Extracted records
○ ○ ○ ○
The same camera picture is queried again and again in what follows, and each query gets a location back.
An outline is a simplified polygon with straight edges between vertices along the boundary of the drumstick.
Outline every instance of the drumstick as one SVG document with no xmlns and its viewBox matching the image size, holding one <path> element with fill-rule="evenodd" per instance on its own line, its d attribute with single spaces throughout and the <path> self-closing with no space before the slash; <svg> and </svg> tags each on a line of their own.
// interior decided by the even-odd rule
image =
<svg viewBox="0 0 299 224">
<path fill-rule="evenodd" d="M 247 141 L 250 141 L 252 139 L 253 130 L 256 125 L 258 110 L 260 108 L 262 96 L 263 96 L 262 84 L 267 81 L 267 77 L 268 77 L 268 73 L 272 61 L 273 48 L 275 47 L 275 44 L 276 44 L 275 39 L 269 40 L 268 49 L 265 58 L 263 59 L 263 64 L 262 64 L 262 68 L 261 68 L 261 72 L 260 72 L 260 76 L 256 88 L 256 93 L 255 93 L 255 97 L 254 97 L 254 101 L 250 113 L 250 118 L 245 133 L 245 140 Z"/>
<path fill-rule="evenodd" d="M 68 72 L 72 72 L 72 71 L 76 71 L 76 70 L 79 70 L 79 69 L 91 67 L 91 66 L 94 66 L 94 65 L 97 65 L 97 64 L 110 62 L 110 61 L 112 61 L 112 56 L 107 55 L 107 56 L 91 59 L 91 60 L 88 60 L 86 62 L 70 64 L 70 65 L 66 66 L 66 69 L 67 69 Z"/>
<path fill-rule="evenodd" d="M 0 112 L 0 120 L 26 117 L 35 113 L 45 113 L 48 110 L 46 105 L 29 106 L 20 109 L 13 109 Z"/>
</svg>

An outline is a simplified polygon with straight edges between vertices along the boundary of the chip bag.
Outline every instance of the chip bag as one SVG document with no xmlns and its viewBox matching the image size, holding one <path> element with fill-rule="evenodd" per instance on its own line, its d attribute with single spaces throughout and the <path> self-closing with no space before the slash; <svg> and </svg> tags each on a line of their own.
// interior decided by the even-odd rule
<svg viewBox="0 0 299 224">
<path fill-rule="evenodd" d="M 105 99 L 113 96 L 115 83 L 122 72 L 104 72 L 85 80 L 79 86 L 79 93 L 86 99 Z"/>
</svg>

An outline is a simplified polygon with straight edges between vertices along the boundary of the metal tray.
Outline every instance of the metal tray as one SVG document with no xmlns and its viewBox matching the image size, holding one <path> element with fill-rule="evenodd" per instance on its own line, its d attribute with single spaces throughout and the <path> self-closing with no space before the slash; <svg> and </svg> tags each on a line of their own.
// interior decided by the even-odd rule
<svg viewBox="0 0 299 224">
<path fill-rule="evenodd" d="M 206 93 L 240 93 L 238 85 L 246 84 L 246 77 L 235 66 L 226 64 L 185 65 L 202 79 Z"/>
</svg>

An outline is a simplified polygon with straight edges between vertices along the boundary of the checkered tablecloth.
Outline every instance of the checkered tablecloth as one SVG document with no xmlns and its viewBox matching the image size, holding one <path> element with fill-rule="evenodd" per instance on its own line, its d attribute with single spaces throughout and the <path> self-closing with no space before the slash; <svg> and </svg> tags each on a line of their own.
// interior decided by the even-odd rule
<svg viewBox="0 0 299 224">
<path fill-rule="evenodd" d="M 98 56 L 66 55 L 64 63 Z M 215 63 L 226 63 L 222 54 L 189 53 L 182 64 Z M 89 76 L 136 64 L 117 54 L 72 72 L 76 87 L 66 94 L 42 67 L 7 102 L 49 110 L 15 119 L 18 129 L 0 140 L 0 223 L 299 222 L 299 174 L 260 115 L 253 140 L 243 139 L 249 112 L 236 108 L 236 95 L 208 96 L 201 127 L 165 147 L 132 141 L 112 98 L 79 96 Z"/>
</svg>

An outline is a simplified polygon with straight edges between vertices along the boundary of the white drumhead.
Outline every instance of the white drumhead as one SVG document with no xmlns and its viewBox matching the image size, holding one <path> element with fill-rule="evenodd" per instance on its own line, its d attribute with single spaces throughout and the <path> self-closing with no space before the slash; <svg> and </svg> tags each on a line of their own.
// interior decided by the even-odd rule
○ ○ ○ ○
# Work instructions
All the lines above need to be retyped exactly, with nothing left out.

# Answer for this exercise
The same camera picture is queried again and again in what follows, and each query gets a location back.
An outline is a simplified polygon with straight edges between vertices along the boundary of the drumstick.
Outline every instance of the drumstick as one SVG document with no xmlns and its viewBox matching the image size, holding one <path> element with fill-rule="evenodd" per instance on its own line, its d attribute with single spaces throughout and the <path> self-closing with no space before the slash; <svg> and </svg> tags each on a line of their own.
// interior decided by the even-odd rule
image =
<svg viewBox="0 0 299 224">
<path fill-rule="evenodd" d="M 247 141 L 250 141 L 252 139 L 253 130 L 256 125 L 258 110 L 260 108 L 262 96 L 263 96 L 262 84 L 267 81 L 267 77 L 268 77 L 268 73 L 272 61 L 273 48 L 275 47 L 275 44 L 276 44 L 275 39 L 269 40 L 268 49 L 265 58 L 263 59 L 263 64 L 262 64 L 262 68 L 261 68 L 261 72 L 260 72 L 260 76 L 256 88 L 256 93 L 255 93 L 255 97 L 254 97 L 254 101 L 250 113 L 250 118 L 245 133 L 245 140 Z"/>
<path fill-rule="evenodd" d="M 68 72 L 72 72 L 72 71 L 76 71 L 76 70 L 79 70 L 79 69 L 91 67 L 91 66 L 94 66 L 94 65 L 97 65 L 97 64 L 110 62 L 110 61 L 112 61 L 112 56 L 107 55 L 107 56 L 91 59 L 91 60 L 88 60 L 86 62 L 70 64 L 70 65 L 66 66 L 66 69 L 67 69 Z"/>
<path fill-rule="evenodd" d="M 0 112 L 0 120 L 26 117 L 35 113 L 45 113 L 48 110 L 46 105 L 29 106 L 20 109 L 13 109 Z"/>
</svg>

An outline is a simplified polygon with straight edges between vertices along the boundary of the chip bag.
Outline every instance of the chip bag as one SVG document with no xmlns and its viewBox matching the image size, holding one <path> element with fill-rule="evenodd" per instance on its own line, its d attribute with single spaces throughout and the <path> self-closing with no space before the slash; <svg> and </svg> tags each on a line of their own.
// interior decided by the even-odd rule
<svg viewBox="0 0 299 224">
<path fill-rule="evenodd" d="M 105 99 L 113 96 L 115 83 L 122 72 L 104 72 L 85 80 L 79 86 L 79 93 L 86 99 Z"/>
</svg>

An outline is a simplified polygon with straight edges between vertices along the boundary of the metal tray.
Outline every instance of the metal tray as one SVG document with no xmlns and its viewBox matching the image size, holding one <path> element with fill-rule="evenodd" per instance on its own line, its d attribute with single spaces throughout and the <path> self-closing with no space before the slash; <svg> and </svg> tags each on a line of their own.
// interior decided by the even-odd rule
<svg viewBox="0 0 299 224">
<path fill-rule="evenodd" d="M 206 93 L 240 93 L 238 85 L 246 84 L 246 77 L 235 66 L 226 64 L 185 65 L 202 79 Z"/>
</svg>

An outline is a simplified polygon with straight edges between vertices along the boundary of the checkered tablecloth.
Outline every instance of the checkered tablecloth as one SVG document with no xmlns and its viewBox matching the image size, holding one <path> element with fill-rule="evenodd" per instance on its own line, its d attribute with single spaces throughout and the <path> self-closing with no space before the slash; <svg> and </svg> tags each on a line of their own.
// interior decided by the even-odd rule
<svg viewBox="0 0 299 224">
<path fill-rule="evenodd" d="M 98 56 L 66 55 L 64 63 Z M 215 63 L 226 63 L 222 54 L 189 53 L 182 64 Z M 89 76 L 136 64 L 117 54 L 72 72 L 76 87 L 66 94 L 42 67 L 7 102 L 49 110 L 15 119 L 18 129 L 0 140 L 0 223 L 299 222 L 299 174 L 260 115 L 253 140 L 243 139 L 249 112 L 236 108 L 236 95 L 208 96 L 201 127 L 165 147 L 132 141 L 112 98 L 79 96 Z"/>
</svg>

An outline is a simplified polygon with straight edges between vertices along the boundary of the white drumhead.
Outline every instance of the white drumhead as one SVG document with no xmlns and its viewBox matching the image size, holding one <path> element with fill-rule="evenodd" per instance on its own line, its d attribute with single spaces throughout and the <path> self-closing with no space before the slash; <svg> and </svg> tags each on a line of their own.
// interior decided by the even-odd rule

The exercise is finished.